*Exercise prompt*: The whole listing below is to be repeated without alteration.

*Exercise material*:
★ ★ ★ ★
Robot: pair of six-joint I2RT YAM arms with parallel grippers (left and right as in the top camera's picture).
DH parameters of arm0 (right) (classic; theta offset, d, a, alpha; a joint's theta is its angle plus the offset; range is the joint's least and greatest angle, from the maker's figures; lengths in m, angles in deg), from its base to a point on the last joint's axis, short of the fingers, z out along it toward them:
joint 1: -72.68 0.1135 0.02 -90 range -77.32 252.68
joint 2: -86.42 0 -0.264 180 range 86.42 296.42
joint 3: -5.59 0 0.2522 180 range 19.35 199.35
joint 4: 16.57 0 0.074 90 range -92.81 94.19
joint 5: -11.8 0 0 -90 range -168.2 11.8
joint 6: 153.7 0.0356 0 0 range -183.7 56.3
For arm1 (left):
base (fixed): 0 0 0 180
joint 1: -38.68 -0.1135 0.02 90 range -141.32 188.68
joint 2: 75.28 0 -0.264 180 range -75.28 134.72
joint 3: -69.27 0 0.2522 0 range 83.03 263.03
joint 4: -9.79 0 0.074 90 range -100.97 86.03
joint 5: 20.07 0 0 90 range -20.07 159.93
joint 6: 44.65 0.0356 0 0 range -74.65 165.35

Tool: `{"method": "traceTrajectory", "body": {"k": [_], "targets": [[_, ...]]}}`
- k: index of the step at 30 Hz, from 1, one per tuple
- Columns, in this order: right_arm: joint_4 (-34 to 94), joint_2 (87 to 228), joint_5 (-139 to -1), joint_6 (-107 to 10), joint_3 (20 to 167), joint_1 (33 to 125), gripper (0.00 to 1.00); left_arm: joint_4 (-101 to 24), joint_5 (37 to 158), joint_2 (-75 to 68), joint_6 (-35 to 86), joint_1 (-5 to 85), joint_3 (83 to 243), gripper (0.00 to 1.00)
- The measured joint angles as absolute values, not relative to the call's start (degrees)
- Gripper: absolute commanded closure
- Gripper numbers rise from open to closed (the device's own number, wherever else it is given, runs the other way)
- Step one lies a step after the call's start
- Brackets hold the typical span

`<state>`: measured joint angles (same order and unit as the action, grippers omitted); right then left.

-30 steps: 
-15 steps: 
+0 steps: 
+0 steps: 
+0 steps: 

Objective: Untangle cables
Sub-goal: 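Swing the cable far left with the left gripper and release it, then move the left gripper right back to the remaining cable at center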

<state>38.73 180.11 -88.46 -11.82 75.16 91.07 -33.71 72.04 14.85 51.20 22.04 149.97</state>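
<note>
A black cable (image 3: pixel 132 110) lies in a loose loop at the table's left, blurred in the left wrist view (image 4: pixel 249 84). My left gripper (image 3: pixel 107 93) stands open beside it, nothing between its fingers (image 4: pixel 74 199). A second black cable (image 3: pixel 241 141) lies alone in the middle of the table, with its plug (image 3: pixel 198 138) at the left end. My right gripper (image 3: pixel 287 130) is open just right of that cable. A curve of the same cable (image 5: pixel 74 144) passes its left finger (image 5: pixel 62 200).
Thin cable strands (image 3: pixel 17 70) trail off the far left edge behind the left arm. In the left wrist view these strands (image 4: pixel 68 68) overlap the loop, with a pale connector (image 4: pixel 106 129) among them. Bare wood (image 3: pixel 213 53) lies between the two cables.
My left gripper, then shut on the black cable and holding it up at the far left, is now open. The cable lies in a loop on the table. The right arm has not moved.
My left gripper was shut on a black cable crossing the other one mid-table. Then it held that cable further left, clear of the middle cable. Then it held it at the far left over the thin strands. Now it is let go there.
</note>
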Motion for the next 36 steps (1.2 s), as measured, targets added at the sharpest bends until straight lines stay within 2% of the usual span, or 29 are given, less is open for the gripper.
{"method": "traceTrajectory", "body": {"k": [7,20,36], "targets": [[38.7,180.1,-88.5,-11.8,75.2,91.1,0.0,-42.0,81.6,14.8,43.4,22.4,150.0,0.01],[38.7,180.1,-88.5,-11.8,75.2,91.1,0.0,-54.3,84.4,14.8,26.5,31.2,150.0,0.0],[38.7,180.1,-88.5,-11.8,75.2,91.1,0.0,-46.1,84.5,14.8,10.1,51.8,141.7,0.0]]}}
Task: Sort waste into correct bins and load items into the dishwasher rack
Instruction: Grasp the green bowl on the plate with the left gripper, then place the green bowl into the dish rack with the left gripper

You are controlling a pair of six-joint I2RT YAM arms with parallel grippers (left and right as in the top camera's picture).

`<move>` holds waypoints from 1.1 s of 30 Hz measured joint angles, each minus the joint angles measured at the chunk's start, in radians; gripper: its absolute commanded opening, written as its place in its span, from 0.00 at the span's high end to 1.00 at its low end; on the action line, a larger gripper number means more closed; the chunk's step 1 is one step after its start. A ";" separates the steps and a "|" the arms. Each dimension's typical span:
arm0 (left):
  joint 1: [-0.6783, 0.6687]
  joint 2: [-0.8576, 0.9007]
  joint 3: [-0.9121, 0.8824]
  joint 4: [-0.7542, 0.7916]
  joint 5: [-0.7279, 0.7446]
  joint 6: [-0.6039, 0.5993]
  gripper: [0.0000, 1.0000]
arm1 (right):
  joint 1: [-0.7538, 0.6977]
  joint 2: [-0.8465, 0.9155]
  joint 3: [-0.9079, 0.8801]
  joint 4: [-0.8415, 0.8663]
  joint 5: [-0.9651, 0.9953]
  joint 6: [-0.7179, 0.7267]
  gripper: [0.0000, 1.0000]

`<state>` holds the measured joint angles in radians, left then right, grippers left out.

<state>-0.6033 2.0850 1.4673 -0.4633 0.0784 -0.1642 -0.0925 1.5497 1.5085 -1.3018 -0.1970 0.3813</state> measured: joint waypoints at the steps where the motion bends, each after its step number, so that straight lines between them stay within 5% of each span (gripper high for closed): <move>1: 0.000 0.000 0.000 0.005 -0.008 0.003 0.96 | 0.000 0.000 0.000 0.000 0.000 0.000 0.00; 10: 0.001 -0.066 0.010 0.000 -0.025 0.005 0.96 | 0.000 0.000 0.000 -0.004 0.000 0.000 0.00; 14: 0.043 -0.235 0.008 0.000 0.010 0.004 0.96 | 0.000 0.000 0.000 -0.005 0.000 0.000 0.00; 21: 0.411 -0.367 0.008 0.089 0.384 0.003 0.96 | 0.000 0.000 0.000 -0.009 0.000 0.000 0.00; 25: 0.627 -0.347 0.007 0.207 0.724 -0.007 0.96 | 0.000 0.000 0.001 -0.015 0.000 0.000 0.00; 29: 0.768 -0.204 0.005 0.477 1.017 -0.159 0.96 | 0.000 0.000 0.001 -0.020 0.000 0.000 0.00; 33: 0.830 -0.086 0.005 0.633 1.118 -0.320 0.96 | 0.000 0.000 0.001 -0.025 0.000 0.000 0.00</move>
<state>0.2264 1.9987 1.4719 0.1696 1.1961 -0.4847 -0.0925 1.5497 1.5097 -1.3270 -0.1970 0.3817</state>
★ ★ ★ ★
*Response*:
Robot: pair of six-joint I2RT YAM arms with parallel grippers (left and right as in the top camera's picture).
DH parameters of arm0 (right) (classic; theta offset, d, a, alpha; a joint's theta is its angle plus the offset; range is the joint's least and greatest angle, from the maker's figures; lengths in m, angles in deg), from its base to a point on the last joint's axis, short of the fingers, z out along it toward them:
joint 1: -72.68 0.1135 0.02 -90 range -77.32 252.68
joint 2: -86.42 0 -0.264 180 range 86.42 296.42
joint 3: -5.59 0 0.2522 180 range 19.35 199.35
joint 4: 16.57 0 0.074 90 range -92.81 94.19
joint 5: -11.8 0 0 -90 range -168.2 11.8
joint 6: 153.7 0.0356 0 0 range -183.7 56.3
For arm1 (left):
base (fixed): 0 0 0 180
joint 1: -38.68 -0.1135 0.02 90 range -141.32 188.68
joint 2: 75.28 0 -0.264 180 range -75.28 134.72
joint 3: -69.27 0 0.2522 0 range 83.03 263.03
joint 4: -9.79 0 0.074 90 range -100.97 86.03
joint 5: 20.07 0 0 90 range -20.07 159.93
joint 6: 44.65 0.0356 0 0 range -74.65 165.35

Tool: `{"method": "traceTrajectory", "body": {"k": [_], "targets": [[_, ...]]}}`
- k: index of the step at 30 Hz, from 1, one per tuple
- Columns, in this order: right_arm: joint_4 (-34 to 94), joint_2 (87 to 228), joint_5 (-139 to -1), joint_6 (-107 to 10), joint_3 (20 to 167), joint_1 (33 to 125), gripper (0.00 to 1.00); left_arm: joint_4 (-101 to 24), joint_5 (37 to 158), joint_2 (-75 to 68), joint_6 (-35 to 86), joint_1 (-5 to 85), joint_3 (83 to 243), gripper (0.00 to 1.00)
- The measured joint angles as absolute values, not relative to the call's start (degrees)
- Gripper: absolute commanded closure
- Gripper numbers rise from open to closed (the device's own number, wherever else it is given, runs the other way)
- Step one lies a step after the call's start
- Brackets hold the typical span

`<state>`: measured joint angles (same order and unit as the action, grippers omitted); right then left.

-30 steps: 
-15 steps: 
+0 steps: 
+0 steps: 
+0 steps: 

Objective: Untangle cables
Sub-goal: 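Swing the cable far left with the left gripper and release it, then move the left gripper right back to the remaining cable at center
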
<state>38.73 180.11 -88.46 -11.82 75.16 91.07 -33.71 72.04 14.85 51.20 22.04 149.97</state>
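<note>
A black cable (image 3: pixel 132 110) lies in a loose loop at the table's left, blurred in the left wrist view (image 4: pixel 249 84). My left gripper (image 3: pixel 107 93) stands open beside it, nothing between its fingers (image 4: pixel 74 199). A second black cable (image 3: pixel 241 141) lies alone in the middle of the table, with its plug (image 3: pixel 198 138) at the left end. My right gripper (image 3: pixel 287 130) is open just right of that cable. A curve of the same cable (image 5: pixel 74 144) passes its left finger (image 5: pixel 62 200).
Thin cable strands (image 3: pixel 17 70) trail off the far left edge behind the left arm. In the left wrist view these strands (image 4: pixel 68 68) overlap the loop, with a pale connector (image 4: pixel 106 129) among them. Bare wood (image 3: pixel 213 53) lies between the two cables.
My left gripper, then shut on the black cable and holding it up at the far left, is now open. The cable lies in a loop on the table. The right arm has not moved.
My left gripper was shut on a black cable crossing the other one mid-table. Then it held that cable further left, clear of the middle cable. Then it held it at the far left over the thin strands. Now it is let go there.
</note>
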Motion for the next 36 steps (1.2 s), as measured, targets added at the sharpest bends until straight lines stay within 2% of the usual span, or 29 are given, less is open for the gripper.
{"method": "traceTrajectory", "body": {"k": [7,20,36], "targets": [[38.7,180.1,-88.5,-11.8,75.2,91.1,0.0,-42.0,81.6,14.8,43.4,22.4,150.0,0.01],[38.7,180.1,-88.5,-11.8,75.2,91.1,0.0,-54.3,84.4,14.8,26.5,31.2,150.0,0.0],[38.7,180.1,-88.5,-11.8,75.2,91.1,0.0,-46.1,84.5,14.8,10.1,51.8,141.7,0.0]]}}
Task: Sort waste into correct bins and load items into the dishwasher rack
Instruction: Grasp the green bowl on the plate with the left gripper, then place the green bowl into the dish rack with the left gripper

You are controlling a pair of six-joint I2RT YAM arms with parallel grippers (left and right as in the top camera's picture).

`<move>` holds waypoints from 1.1 s of 30 Hz measured joint angles, each minus the joint angles measured at the chunk's start, in radians; gripper: its absolute commanded opening, written as its place in its span, from 0.00 at the span's high end to 1.00 at its low end; on the action line, a larger gripper number means more closed; the chunk's step 1 is one step after its start. A ";" separates the steps and a "|" the arms. Each dimension's typical span:
arm0 (left):
  joint 1: [-0.6783, 0.6687]
  joint 2: [-0.8576, 0.9007]
  joint 3: [-0.9121, 0.8824]
  joint 4: [-0.7542, 0.7916]
  joint 5: [-0.7279, 0.7446]
  joint 6: [-0.6039, 0.5993]
  gripper: [0.0000, 1.0000]
arm1 (right):
  joint 1: [-0.7538, 0.6977]
  joint 2: [-0.8465, 0.9155]
  joint 3: [-0.9079, 0.8801]
  joint 4: [-0.8415, 0.8663]
  joint 5: [-0.9651, 0.9953]
  joint 6: [-0.7179, 0.7267]
  gripper: [0.0000, 1.0000]

`<state>` holds the measured joint angles in radians, left then right, grippers left out.

<state>-0.6033 2.0850 1.4673 -0.4633 0.0784 -0.1642 -0.0925 1.5497 1.5085 -1.3018 -0.1970 0.3813</state> measured: joint waypoints at the steps where the motion bends, each after its step number, so that straight lines between them stay within 5% of each span (gripper high for closed): <move>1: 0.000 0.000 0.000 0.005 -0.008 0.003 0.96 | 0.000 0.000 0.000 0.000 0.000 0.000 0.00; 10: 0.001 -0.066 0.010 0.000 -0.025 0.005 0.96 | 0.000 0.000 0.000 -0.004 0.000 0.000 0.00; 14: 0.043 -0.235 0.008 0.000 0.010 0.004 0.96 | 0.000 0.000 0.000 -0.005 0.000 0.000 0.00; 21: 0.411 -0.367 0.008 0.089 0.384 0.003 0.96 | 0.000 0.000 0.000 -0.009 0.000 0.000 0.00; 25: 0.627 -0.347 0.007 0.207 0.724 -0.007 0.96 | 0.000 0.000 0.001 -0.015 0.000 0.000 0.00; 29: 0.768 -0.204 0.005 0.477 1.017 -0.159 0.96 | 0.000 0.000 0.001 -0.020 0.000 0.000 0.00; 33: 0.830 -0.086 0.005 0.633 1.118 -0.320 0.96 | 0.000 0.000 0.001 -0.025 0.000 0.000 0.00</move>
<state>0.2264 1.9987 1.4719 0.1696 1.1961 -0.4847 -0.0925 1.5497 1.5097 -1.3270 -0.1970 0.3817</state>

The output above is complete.